For your sourcedata/ dataset – Git indeed becomes slower while working with growing number of files. Depending on your workflow you could have just .tar.gz’ed each series of DICOMs into its own .tar.gz thus minimizing number of files in the repo. E.g. we are doing that within ReproIn heuristic of HeuDiConv, which can work on tarballs of DICOMs.
10k was kinda a very low bound, there are datasets with >100k files which are still “functional”. With DICOMs dataset I do not expect you to do much/often, so I think it will be just fine. But also you could try (I haven’t yet) a relatively new feature of git – split index, see https://git-scm.com/docs/git-update-index#_split_index which should be of help in such cases.

not now, and not sure if ever (for SGE specifically). There is https://github.com/datalad/datalad-htcondor for local htcondor powered execution, and we are also developing reproman run which could then be used locally or you could schedule execution on remote service. See https://reproman.readthedocs.io/en/latest/execute.html for the basic docs about it. There is a PR with an example I reference below as well. There (in ReproMan) we currently provide support for PBS (torque) and Condor, no SGE. We hope to provide submitter for SLURM some time soon (https://github.com/ReproNim/reproman/issues/484).
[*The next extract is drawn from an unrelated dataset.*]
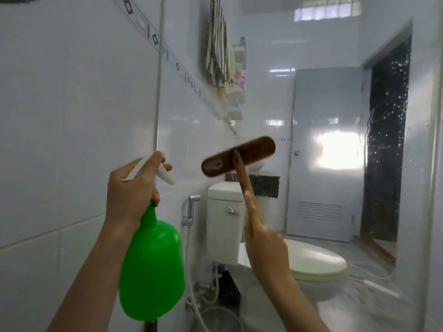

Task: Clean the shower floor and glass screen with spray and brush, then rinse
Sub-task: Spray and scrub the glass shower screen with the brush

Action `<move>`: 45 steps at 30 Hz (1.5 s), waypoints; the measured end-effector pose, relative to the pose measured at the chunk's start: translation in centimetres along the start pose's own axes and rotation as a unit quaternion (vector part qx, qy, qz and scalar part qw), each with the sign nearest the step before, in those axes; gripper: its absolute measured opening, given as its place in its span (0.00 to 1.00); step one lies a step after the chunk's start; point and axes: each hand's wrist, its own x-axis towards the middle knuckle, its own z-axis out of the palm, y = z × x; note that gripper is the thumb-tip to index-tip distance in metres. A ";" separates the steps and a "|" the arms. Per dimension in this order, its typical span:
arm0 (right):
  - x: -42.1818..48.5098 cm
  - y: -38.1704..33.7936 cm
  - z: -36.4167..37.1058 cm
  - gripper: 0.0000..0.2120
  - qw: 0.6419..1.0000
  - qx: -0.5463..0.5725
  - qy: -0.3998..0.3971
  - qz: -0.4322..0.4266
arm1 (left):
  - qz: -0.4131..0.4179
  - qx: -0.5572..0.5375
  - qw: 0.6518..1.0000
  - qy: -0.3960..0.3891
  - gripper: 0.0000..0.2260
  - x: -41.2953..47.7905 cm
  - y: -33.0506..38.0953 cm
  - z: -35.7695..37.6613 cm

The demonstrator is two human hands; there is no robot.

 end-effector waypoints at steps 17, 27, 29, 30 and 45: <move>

Not sure if anyone in our team(s) would work on SGE though – we have used it only briefly in the past before quickly running away from it If you really need it, you could craft a submitter based on others, see e.g. one for Condor .
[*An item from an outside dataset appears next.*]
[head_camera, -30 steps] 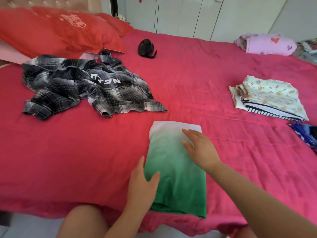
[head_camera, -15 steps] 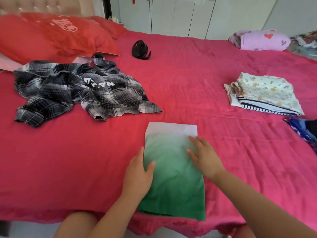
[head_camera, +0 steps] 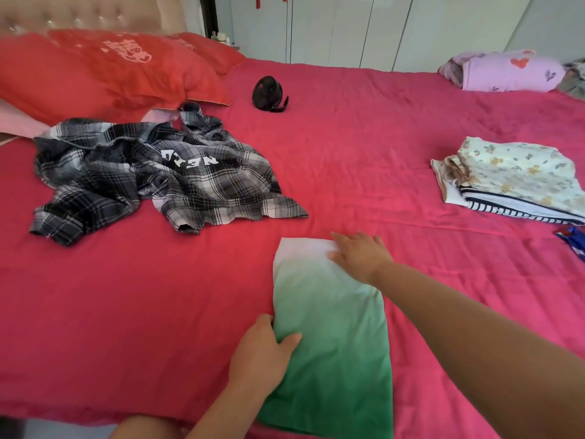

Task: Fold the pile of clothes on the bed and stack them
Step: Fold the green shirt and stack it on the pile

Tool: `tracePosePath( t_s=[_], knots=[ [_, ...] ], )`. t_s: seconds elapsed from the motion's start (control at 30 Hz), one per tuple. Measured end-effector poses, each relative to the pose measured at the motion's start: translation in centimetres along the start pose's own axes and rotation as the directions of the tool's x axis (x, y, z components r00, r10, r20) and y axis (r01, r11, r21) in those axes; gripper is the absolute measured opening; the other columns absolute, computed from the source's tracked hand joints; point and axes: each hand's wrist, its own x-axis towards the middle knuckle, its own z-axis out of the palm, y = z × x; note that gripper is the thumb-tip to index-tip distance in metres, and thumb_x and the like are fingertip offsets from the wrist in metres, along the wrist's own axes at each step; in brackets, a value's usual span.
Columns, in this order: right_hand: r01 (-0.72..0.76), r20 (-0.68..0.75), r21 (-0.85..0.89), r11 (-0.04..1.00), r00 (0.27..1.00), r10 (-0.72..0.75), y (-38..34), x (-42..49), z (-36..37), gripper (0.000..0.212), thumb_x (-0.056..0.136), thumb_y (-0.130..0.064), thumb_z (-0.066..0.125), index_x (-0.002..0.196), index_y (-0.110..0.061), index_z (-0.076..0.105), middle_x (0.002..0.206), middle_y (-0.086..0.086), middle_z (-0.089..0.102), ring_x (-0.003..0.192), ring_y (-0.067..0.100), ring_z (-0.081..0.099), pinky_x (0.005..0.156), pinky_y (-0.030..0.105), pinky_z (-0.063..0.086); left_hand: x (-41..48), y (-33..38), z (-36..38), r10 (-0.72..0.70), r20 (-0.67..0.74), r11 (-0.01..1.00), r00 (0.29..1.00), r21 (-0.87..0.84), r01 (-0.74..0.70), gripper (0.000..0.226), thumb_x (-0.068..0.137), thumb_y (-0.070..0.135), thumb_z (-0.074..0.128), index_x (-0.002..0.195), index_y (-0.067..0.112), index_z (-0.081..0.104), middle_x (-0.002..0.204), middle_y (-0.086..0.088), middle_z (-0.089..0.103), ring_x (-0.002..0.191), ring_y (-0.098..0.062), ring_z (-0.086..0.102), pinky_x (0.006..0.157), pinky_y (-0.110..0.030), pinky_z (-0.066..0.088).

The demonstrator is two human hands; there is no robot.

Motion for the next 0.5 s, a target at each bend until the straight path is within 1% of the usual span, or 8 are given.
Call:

Well, if you were to follow YODA principles more closely, then BIDS dataset should not contain derivatives. You could organize your YODA study dataset to contain BIDS and derivatives subdatasets. Each derivative dataset should then “contain” BIDS dataset(s) it used. Those could be installed “temporarily and efficiently” (e.g., via datalad install --reckless --source ../bids raw_bids or relying on CoW functionality of filesystems like BTRFS). Each derivative dataset then could have raw_bids/ subdataset where BIDS dataset would be installed, and thus be self-sufficient and have all tracking information. See e.g.
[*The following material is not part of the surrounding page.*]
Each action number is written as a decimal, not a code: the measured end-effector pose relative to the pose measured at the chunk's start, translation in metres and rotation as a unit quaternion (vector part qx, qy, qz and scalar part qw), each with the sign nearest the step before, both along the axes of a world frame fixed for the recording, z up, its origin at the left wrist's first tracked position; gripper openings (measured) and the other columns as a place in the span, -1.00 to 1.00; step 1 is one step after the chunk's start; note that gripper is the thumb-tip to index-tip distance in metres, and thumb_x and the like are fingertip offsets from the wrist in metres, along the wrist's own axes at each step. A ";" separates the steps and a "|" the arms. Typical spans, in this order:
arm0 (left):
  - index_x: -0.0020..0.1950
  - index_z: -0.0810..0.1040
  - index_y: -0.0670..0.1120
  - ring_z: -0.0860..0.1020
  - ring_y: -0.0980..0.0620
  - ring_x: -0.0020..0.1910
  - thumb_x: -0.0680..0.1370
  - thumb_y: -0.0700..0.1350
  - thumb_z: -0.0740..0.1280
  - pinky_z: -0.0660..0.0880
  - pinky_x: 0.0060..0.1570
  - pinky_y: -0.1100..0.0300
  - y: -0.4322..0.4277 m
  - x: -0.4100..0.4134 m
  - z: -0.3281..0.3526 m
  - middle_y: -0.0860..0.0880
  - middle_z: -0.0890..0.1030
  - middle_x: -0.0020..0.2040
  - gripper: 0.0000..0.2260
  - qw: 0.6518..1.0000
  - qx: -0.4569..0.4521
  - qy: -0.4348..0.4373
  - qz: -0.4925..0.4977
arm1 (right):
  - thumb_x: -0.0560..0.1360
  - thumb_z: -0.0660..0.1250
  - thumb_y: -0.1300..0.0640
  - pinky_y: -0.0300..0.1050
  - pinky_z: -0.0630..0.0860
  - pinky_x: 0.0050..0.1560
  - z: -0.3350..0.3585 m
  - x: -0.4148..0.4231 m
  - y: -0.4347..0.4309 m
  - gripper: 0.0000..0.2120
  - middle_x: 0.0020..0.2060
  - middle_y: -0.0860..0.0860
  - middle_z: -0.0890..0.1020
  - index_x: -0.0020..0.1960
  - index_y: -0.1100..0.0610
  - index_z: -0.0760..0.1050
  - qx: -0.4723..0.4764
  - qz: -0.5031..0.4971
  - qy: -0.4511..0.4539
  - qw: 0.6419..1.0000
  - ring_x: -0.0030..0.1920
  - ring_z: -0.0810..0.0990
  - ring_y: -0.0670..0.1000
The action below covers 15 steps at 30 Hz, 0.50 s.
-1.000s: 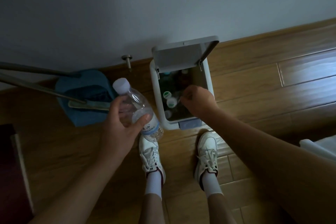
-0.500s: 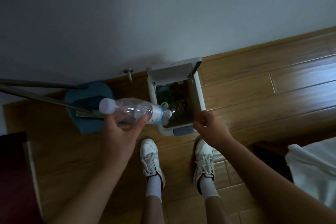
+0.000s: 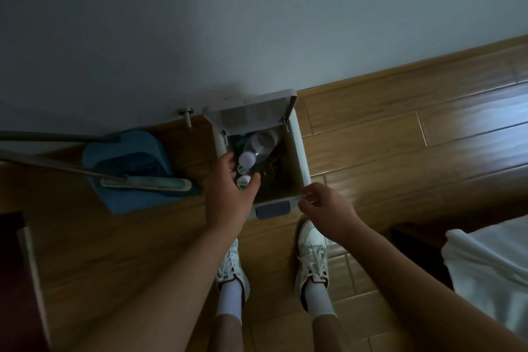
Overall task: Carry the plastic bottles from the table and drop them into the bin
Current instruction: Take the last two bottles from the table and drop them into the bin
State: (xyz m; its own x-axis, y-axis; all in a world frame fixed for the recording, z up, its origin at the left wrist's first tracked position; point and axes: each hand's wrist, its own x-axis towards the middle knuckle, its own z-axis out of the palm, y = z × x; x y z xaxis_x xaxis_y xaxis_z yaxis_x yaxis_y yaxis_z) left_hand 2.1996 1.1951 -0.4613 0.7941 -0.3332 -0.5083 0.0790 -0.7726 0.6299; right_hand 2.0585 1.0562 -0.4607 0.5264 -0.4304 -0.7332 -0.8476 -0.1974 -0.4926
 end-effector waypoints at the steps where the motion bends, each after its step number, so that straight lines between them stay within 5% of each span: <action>1: 0.41 0.39 0.04 0.53 0.16 0.08 0.52 0.08 0.42 0.45 -0.17 0.33 0.004 -0.003 -0.001 0.05 0.54 0.25 -0.50 1.000 0.010 0.005 -0.005 | 0.55 0.32 0.04 -0.11 0.58 0.02 -0.001 0.001 0.000 -0.70 0.05 -0.01 0.67 0.25 0.09 0.53 0.003 -0.001 0.000 1.000 0.03 0.64 -0.04; 7: 0.31 0.48 0.06 0.57 0.13 0.03 0.59 0.14 0.28 0.55 -0.07 0.17 0.042 -0.002 -0.002 0.09 0.59 0.14 -0.68 0.993 0.082 0.069 -0.039 | 0.52 0.33 0.03 -0.10 0.54 0.06 0.003 0.014 -0.004 -0.69 0.09 0.00 0.68 0.24 0.07 0.54 0.004 0.015 0.007 1.000 0.08 0.64 0.00; 11: 0.07 0.50 0.15 0.58 0.14 -0.06 0.62 0.09 0.26 0.49 -0.15 0.18 0.059 0.013 0.000 0.12 0.60 -0.03 -0.92 0.985 0.109 0.128 -0.051 | 0.54 0.32 0.07 -0.12 0.51 0.06 0.024 0.033 -0.013 -0.65 0.13 0.03 0.67 0.31 0.11 0.51 0.007 0.014 -0.018 1.000 0.13 0.63 0.03; 15: 0.04 0.49 0.12 0.58 0.08 -0.05 0.65 0.10 0.19 0.51 -0.06 0.08 0.071 0.024 0.007 0.07 0.60 -0.05 -0.88 0.982 0.123 0.131 -0.066 | 0.58 0.28 0.06 -0.10 0.60 0.06 0.069 0.060 -0.024 -0.69 0.09 -0.06 0.66 0.30 0.07 0.50 -0.006 0.038 -0.105 0.994 0.08 0.63 -0.07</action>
for a prototypical layout.
If that is “too much”, then indeed at least making those to be subdatasets under derivatives/ of BIDS dataset - would be the least of the YODA sins

Sure, why not? it will initiate the dataset at the /data/studies level so you could add all the subdatasets to be contained within it.

I think it generally should be fine, but you might like to have some text files under git-annex control, e.g. if they contain possibly sensitive information, e.g. the _scans.tsv files could contain exact scanning date. That is why in heudiconv we explicitly list those to go under git-annex: https://github.com/nipy/heudiconv/blob/master/heudiconv/external/dlad.py#L76 .

If you install datalad-neuroimaging extension, then it would provide cfg_bids procedure, so you could use datalad create -c bids which establishes a bit less generous specification – only some top level files (README, CHANGES) go to git, the rest to git-annex.

Another point, with sensitive information in mind, you might like to start using --fake-dates option of datalad create for your DICOM and BIDS datasets if the dates when you add data to them are close to the original scanning date. That would make all git/git-annex commits start in the past and go at 1 sec interval between commits regardless when you datalad save

Oh hoh, I never found a peace of mind with ACL. git-annex needs additional work to provide lock down on ACL systems. Paranoid me also afraid of git-annex “shared” mode since it would then allows to introduce changes to tracked by it files . Having said all that, the easiest solution is just to have two clones (possibly from a “central” shared, possibly bare) with users having read-only access to the repository of the other user. I think it should work with ACL or just regular POSIX system permissions established at the level of the group having read permissions and user umasks not resetting group permissions (so being 022)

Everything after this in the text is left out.